1. An Architecture Blueprint for a Central Logging System

1.1. Introduction

Logging is mostly treated as a local affair: Of an application or solution, a team, or even a single developer, maybe a group thereof. But the increasing complexity of software systems increases the effort to draw the right conclusions from a large heap of heterogeneous logging records.

The trend from large monolithic application building blocks to smaller — but therefore intensely interconnected — software components is present. Therefore s IT Solutions AT (IT subsidiary of Erste Bank and Sparkassen in Austria, www.s-itsolutions.at/) started a project to care for a central logging and journalling data lake.
The architectural pattern here is a description along the line of this "Central Logging & Journalling" solution/application of sIT. It is targeted not at smaller systems but tries to deal with enterprises and larger IT landscapes.

So, if you feel your path to wisdom by reading logs looks like this, you’re a happy developer already.

But if it looks a bit more like this, further reading could maybe help you.

1.2. Goals

Logging is not an end in itself — it enables many use-cases that can be grouped into four partitions:

[A]. Support: Find out about what the system did in its runtime, in order to detect the source of problems or give information to other stakeholders.

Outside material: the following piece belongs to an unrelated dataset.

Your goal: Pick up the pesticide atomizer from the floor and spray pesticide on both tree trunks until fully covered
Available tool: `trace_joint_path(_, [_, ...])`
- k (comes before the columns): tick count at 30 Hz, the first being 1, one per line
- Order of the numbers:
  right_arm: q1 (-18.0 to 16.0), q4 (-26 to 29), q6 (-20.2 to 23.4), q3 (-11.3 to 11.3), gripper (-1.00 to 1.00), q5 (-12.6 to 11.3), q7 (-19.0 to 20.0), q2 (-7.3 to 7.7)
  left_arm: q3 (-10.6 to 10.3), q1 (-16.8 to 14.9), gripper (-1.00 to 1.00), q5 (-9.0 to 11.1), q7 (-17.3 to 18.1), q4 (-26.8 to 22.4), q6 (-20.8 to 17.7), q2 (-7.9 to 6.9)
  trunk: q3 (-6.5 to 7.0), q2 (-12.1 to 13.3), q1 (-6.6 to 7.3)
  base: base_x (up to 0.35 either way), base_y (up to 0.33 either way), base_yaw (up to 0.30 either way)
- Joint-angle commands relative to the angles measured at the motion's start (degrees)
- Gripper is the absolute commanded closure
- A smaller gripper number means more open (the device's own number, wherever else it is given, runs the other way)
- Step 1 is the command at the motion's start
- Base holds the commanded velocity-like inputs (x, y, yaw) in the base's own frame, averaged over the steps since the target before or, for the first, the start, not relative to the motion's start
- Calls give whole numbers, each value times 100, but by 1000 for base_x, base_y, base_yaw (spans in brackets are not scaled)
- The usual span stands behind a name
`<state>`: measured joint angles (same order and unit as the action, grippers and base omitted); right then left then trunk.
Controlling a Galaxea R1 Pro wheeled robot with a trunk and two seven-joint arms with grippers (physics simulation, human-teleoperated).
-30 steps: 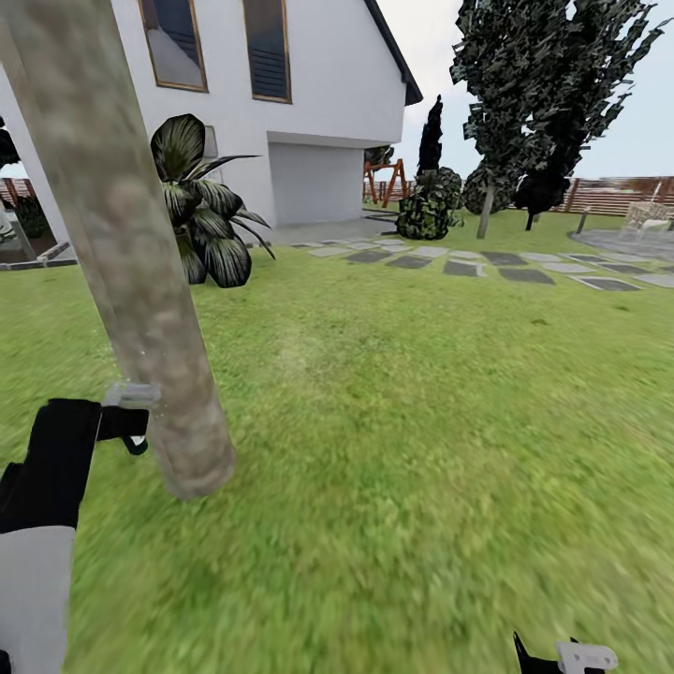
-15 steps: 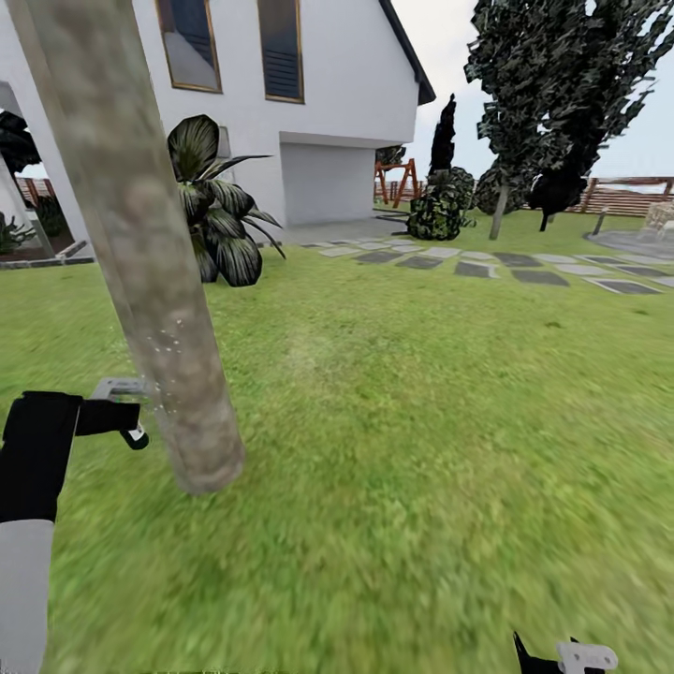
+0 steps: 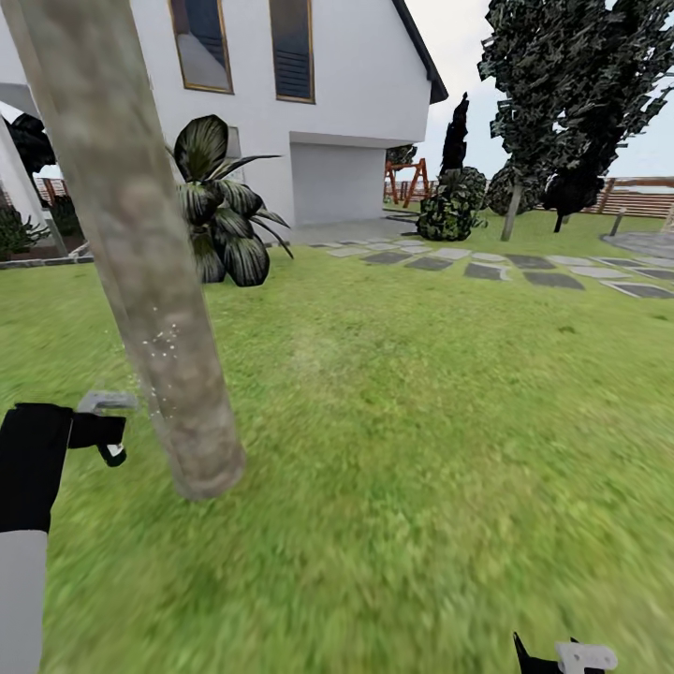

Mostly use-cases here investigate in exceptional program behaviour.

[B]. Compliance: The number of regulatory use-cases increases; the run-time behaviour and intermediate data of software must be documented, often for many years.

[C]. Monitoring & Alerting: When a stream of logging data exists, it is self-evident to use this stream also to find out about the system state as well as problems and report those via multiple channels.

[D]. Analytics & Intelligence: Sophisticated tools allow data mining, BI etc. to find out ways to improve the business, may it be by exploring customer behaviour, may it by predicting operations problems, or may it be something we don’t even dream of yet.

Table 1. Use-case groups
Support [A] Compliance [B] Monitoring & Alerting [C] Analytics & Intelligence [D]

* Customer Care
* Issue research
→ Access Security
→ Searchable, neartime

* Regulatory queries → Long term
→ Safe data store
→ Ideally certified
→ Unfrequent queries

* Stream analysis
* Alerting endpoints
→ Needs rules
→ High performing

* Statistics
* Big Data Analysis
* Machine Learning
* Predictive Analysis
→ Highly specialized toolset

1.3. Architecture

A possible architecture could make use of the following building blocks:

logical arch
Figure 1. Logical architecture of CLJ

The functional as well as the non-functional, or quality, requirements of the use-case groups aforementioned are very different from each other. Therefore it makes sense to use different software products to fulfill those requirements.

1.3.1. Messaging Brick

This building block cares for a reliable (real 24/7) component where the applications can load their logging records up to. It is high-performant, lean, stable and therefore capable to also swallow extreme high-load peaks.

This building block also cares for the use-case group [C]. The type of product is queue-like, our implementation uses Apache Kafka (kafka.apache.org/). Another example would be to use Amazon’s Firehose/Kinesis in an AWS-based environment.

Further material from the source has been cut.